Le Royaume du Maroc, qui a l’honneur de vous accueillir aujourd’hui, a déployé de grands d’efforts pour sauvegarder et faire respecter ces droits, notamment les droits fondamentaux de l’homme. Si nous ne revendiquons pas la gloire du leadership dans notre entourage proche et lointain, nous sommes tout de même fiers que ce que nous avons accompli et ce que nous accomplissons aient été faits sous le patronage de Sa Majesté le Roi Mohammed VI, que Dieu le glorifie, qui est soucieux d’assurer l’autonomisation politique, économique et sociale de toutes et tous les citoyen(ne)s.

Le pluralisme politique et culturel, ainsi que la liberté d’opinion et d’expression font partie de notre tissu social et des caractéristiques de notre essence. La protection sociale et la couverture médicale, étant des chantiers sociaux, ont permis en peu de temps à 23 millions de citoyennes et citoyens de bénéficier d'une couverture médicale, s’ajoutant aux millions de marocains qui jouissent dudit droit. Quant au droit à un logement convenable, il fait l'objet de multiples politiques publiques depuis plus de trois décennies qui permettent à des centaines de milliers de familles d’obtenir un logement convenable, subventionné par l'État.
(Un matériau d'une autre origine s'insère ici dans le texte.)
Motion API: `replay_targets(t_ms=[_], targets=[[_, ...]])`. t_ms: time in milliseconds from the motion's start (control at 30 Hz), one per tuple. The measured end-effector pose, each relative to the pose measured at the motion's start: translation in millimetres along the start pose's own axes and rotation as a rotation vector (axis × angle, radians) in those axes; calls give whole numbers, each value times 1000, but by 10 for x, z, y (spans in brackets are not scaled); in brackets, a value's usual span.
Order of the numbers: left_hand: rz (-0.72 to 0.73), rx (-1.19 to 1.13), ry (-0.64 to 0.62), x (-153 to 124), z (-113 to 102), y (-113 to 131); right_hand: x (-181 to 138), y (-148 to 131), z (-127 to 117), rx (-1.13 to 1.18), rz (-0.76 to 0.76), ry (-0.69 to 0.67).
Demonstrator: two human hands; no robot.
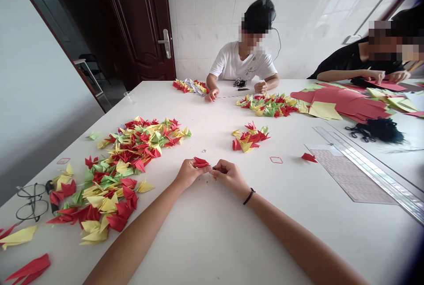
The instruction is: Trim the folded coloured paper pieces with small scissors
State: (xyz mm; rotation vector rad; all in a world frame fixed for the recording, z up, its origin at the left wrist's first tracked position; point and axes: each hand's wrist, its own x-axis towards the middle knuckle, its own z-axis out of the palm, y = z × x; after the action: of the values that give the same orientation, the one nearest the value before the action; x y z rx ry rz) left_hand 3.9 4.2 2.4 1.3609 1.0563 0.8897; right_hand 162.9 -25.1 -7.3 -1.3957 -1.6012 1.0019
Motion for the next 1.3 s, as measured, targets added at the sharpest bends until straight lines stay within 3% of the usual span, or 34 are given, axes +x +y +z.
replay_targets(t_ms=[267, 633, 1300], targets=[[38, 13, -16, -41, -28, 24, 7, -43, -73, 129, -1, -175], [88, 1, -2, -63, 13, -2, -28, -10, -7, 133, -25, -81], [-40, -48, 20, -12, 58, 14, -4, -56, -21, 82, -53, -51]])
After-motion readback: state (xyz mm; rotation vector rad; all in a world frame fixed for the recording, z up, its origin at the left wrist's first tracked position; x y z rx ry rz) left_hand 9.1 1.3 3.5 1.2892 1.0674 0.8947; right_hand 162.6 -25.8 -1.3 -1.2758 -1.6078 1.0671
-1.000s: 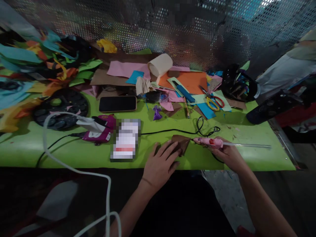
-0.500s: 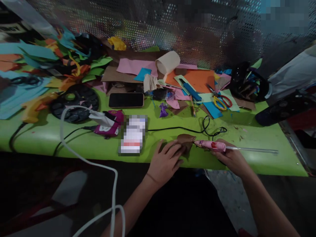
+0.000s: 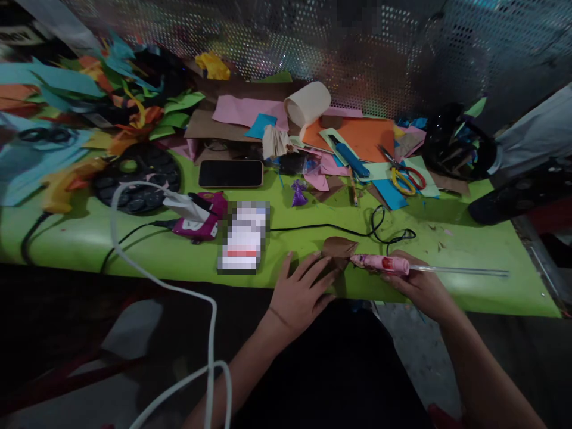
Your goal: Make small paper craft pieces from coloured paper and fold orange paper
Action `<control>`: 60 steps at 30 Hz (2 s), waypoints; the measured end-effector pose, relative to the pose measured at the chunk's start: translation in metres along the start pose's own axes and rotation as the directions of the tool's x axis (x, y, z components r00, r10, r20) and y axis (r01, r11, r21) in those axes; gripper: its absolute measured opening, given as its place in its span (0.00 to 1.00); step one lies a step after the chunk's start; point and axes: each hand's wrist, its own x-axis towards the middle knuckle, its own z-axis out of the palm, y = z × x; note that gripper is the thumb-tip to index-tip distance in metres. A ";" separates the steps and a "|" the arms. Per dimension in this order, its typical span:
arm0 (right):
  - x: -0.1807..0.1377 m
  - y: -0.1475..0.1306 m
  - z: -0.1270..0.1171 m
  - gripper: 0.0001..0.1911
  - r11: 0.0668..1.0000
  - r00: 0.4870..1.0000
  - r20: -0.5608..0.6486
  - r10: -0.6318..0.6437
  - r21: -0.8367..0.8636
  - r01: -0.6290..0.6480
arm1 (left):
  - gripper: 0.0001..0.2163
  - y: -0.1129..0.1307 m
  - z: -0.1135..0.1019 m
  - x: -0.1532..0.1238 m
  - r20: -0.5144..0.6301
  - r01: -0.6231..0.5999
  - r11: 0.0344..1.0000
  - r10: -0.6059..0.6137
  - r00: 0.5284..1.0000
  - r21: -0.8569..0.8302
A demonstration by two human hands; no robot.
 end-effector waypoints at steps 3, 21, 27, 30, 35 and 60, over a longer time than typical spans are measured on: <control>-0.001 0.003 -0.001 0.15 1.000 0.999 -0.035 0.019 -0.016 -0.020 | 0.19 0.000 0.000 0.000 -0.005 0.008 1.000 -0.008 1.000 0.006; -0.002 0.003 -0.001 0.14 0.998 0.998 -0.058 -0.006 -0.059 0.003 | 0.18 0.002 0.000 0.001 -0.007 0.028 1.000 -0.028 1.000 -0.014; -0.003 -0.001 0.003 0.15 0.999 1.000 -0.018 -0.016 -0.045 0.015 | 0.19 0.002 0.001 0.000 -0.019 0.017 1.000 -0.017 1.000 0.004; -0.004 0.000 0.004 0.14 0.999 1.000 -0.016 -0.020 -0.044 0.020 | 0.19 0.002 0.001 0.000 -0.026 0.012 1.000 -0.012 1.000 0.011; -0.005 0.001 0.004 0.13 0.999 1.000 -0.007 -0.028 -0.022 0.027 | 0.19 0.002 0.000 0.000 -0.013 0.007 1.000 -0.007 1.000 0.005; -0.005 -0.014 0.013 0.14 0.998 0.997 0.036 -0.067 -0.019 0.068 | 0.17 0.001 0.004 -0.004 -0.021 0.004 1.000 -0.005 1.000 -0.025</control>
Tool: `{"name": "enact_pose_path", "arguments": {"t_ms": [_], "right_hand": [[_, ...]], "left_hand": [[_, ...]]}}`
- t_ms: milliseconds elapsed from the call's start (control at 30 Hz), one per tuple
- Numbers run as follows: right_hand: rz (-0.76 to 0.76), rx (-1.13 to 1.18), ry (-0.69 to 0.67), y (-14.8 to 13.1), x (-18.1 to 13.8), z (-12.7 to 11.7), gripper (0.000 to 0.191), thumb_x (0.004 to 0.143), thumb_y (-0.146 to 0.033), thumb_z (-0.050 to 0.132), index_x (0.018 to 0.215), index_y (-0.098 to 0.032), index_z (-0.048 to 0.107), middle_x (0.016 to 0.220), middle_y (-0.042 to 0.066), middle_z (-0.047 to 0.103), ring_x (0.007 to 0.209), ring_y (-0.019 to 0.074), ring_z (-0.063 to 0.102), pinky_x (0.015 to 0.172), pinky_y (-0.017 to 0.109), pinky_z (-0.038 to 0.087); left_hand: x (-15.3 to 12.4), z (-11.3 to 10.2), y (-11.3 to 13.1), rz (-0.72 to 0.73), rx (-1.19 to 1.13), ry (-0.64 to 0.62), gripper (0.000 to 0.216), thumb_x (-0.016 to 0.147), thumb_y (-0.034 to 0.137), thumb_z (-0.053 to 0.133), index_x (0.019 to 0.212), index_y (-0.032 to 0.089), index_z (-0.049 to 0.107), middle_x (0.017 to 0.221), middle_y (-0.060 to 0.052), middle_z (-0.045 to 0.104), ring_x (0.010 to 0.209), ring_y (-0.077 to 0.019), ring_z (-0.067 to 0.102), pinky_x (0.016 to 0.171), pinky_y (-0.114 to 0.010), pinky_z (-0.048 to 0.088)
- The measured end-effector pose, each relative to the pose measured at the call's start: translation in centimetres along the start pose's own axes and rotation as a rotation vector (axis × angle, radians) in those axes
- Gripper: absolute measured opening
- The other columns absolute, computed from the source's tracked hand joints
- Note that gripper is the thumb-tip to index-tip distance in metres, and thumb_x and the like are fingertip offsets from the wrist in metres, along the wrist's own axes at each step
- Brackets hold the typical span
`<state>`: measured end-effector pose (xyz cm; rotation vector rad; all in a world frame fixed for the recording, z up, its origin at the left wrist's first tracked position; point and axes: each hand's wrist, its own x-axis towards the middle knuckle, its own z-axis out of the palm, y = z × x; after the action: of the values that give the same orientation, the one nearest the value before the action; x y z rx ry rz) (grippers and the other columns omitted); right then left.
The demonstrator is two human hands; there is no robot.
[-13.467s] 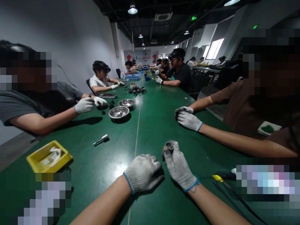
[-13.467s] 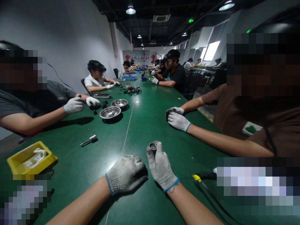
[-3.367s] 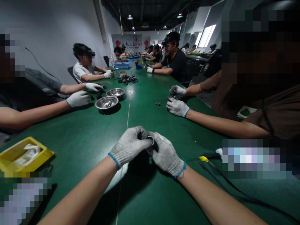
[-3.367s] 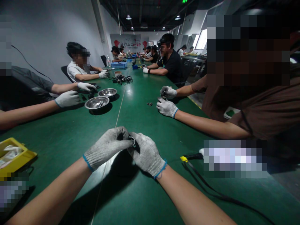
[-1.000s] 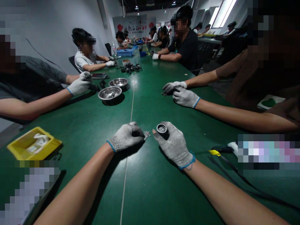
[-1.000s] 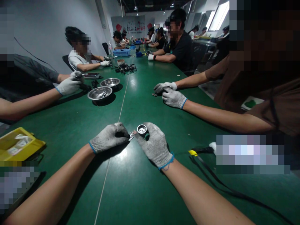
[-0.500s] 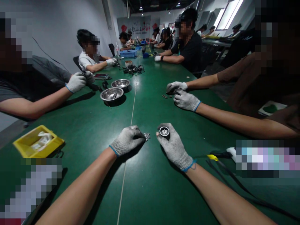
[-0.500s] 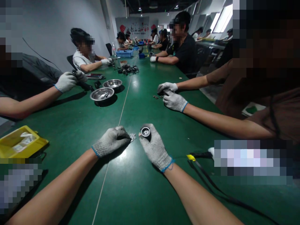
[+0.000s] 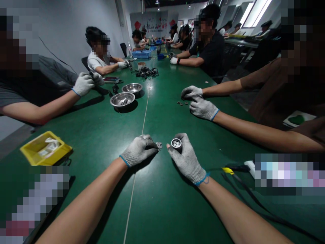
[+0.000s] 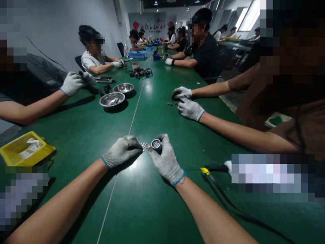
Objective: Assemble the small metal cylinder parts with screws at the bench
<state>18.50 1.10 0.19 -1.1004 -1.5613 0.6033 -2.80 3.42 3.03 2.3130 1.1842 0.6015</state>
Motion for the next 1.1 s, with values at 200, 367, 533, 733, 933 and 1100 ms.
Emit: {"name": "enact_pose_path", "arguments": {"t_ms": [200, 367, 533, 733, 933, 1100], "right_hand": [[-0.048, -0.005, -0.066, -0.3, 0.1, -0.3, 0.017, 0.086, -0.030, 0.064, 0.090, -0.025, 0.049, 0.074, -0.002, 0.058, 0.066, 0.0170, 0.056, 0.061, 0.029, 0.048], [-0.075, -0.023, -0.073, -0.1, 0.1, -0.3, 0.016, 0.087, -0.029, 0.063, 0.093, -0.025, 0.049, 0.079, -0.001, 0.060, 0.070, 0.0184, 0.059, 0.066, 0.031, 0.051], [-0.053, -0.019, -0.033, 0.1, -0.2, 0.0, 0.023, 0.087, -0.031, 0.066, 0.100, -0.024, 0.049, 0.086, 0.001, 0.061, 0.075, 0.0193, 0.061, 0.071, 0.033, 0.054], [-0.018, 0.057, -0.131, -0.4, 0.1, -0.5, 0.013, 0.086, -0.028, 0.064, 0.091, -0.024, 0.052, 0.078, 0.000, 0.062, 0.071, 0.0184, 0.060, 0.065, 0.030, 0.051], [-0.035, 0.201, -0.226, -0.9, 0.3, -0.9, 0.009, 0.080, -0.026, 0.060, 0.082, -0.024, 0.051, 0.071, -0.003, 0.056, 0.063, 0.0161, 0.054, 0.059, 0.028, 0.046], [-0.023, 0.117, -0.237, -0.7, -0.1, -0.6, 0.013, 0.080, -0.020, 0.059, 0.092, -0.023, 0.053, 0.081, 0.000, 0.061, 0.071, 0.0179, 0.059, 0.066, 0.030, 0.049]], "left_hand": [[0.0, -0.2, 0.4, -0.053, 0.002, -0.006, 0.018, 0.091, 0.029, 0.066, 0.091, 0.021, 0.082, 0.086, -0.005, 0.071, 0.084, -0.0189, 0.066, 0.080, -0.032, 0.052], [0.1, -0.1, 0.4, -0.034, 0.017, -0.015, 0.017, 0.090, 0.028, 0.067, 0.090, 0.022, 0.083, 0.084, -0.005, 0.071, 0.083, -0.0187, 0.065, 0.082, -0.033, 0.052], [0.0, -0.2, 0.6, -0.108, -0.085, 0.062, 0.015, 0.088, 0.027, 0.068, 0.084, 0.021, 0.082, 0.080, -0.003, 0.069, 0.078, -0.0167, 0.065, 0.076, -0.030, 0.052], [0.2, -0.7, 3.3, -0.085, -0.249, 0.329, 0.013, 0.089, 0.025, 0.070, 0.088, 0.020, 0.082, 0.081, -0.003, 0.071, 0.076, -0.0155, 0.065, 0.076, -0.029, 0.054], [0.8, -0.5, 6.1, 0.019, -0.268, 0.344, 0.010, 0.089, 0.023, 0.074, 0.090, 0.020, 0.083, 0.083, -0.004, 0.072, 0.076, -0.0147, 0.067, 0.070, -0.027, 0.053], [0.9, -0.5, 6.3, 0.112, -0.224, 0.314, 0.009, 0.090, 0.021, 0.074, 0.093, 0.020, 0.083, 0.081, -0.003, 0.070, 0.073, -0.0133, 0.066, 0.064, -0.025, 0.050]]}}
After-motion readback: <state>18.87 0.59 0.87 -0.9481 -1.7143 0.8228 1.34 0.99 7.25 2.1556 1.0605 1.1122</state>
En ce qui concerne les efforts de notre pays pour réduire les facteurs provoquant le déséquilibre climatique, la communauté internationale est témoin de l’efficience des politiques menées par le Royaume pour une économie verte, la production d'énergie à partir de sources non polluantes et la mobilisation de l'eau. Ces programmes couvrent l'ensemble du territoire national de Tanger à Dakhla et s'étendent à plus de 15 pays africains.

Au cours de vos travaux, mesdames et messieurs les ministres et les responsables marocains vont passer en revue un certain nombre de politiques et de programmes publics qui illustrent l'engagement de notre pays en faveur des droits de l'homme, de la santé et du logement pour tous et son implication dans les efforts internationaux pour réduire les causes du déséquilibre climatique.

Cher(e)s collègues,

Je saisis cette occasion pour saluer et réitérer la fierté de Chambre des Représentants du partenariat exemplaire, sincère, sérieux, responsable et fructueux qui existe entre le Parlement du Royaume du Maroc et l’Assemblée parlementaire du Conseil de l’Europe, afin de préserver la démocratie et appuyer le partenariat entre le Maroc et le Conseil de l’Europe et le Maroc et les membres du Conseil dans les cadres bilatéraux. Effectivement, le statut de partenaire pour la démocratie dont jouit le Parlement marocain auprès de l’Assemblée parlementaire du Conseil de l’Europe depuis 2011, le fait que le Maroc soit le premier partenaire pour la démocratie du Conseil de l’Europe dans la démocratie locale et la Feuille de route 2022-2025, qui est le cadre stratégique de coopération entre le Conseil de l’Europe et le Royaume du Maroc, sont un gage de confiance mutuelle et de la profondeur des liens entre le Maroc et le Conseil, fondés sur les intérêts mutuels, et notamment sur le respect mutuel et les valeurs que nous partageons.

À cette occasion, je voudrais renouveler l’engagement de la Chambre des Représentants dans cette dynamique positive et l’importance de sa continuité, sur la base de la confiance, la loyauté et le partenariat. De même, je salue les efforts des autorités politiques du Conseil de l’Europe et de l’Assemblée parlementaire du Conseil de l’Europe pour renforcer nos partenariats, y compris, bien entendu, le Bureau du Conseil de l'Europe au Maroc et les responsables des programmes de coopération technique entre le Parlement marocain et l'Assemblée parlementaire du Conseil de l'Europe

Je vous remercie encore une fois et souhaite le  succès de vos travaux.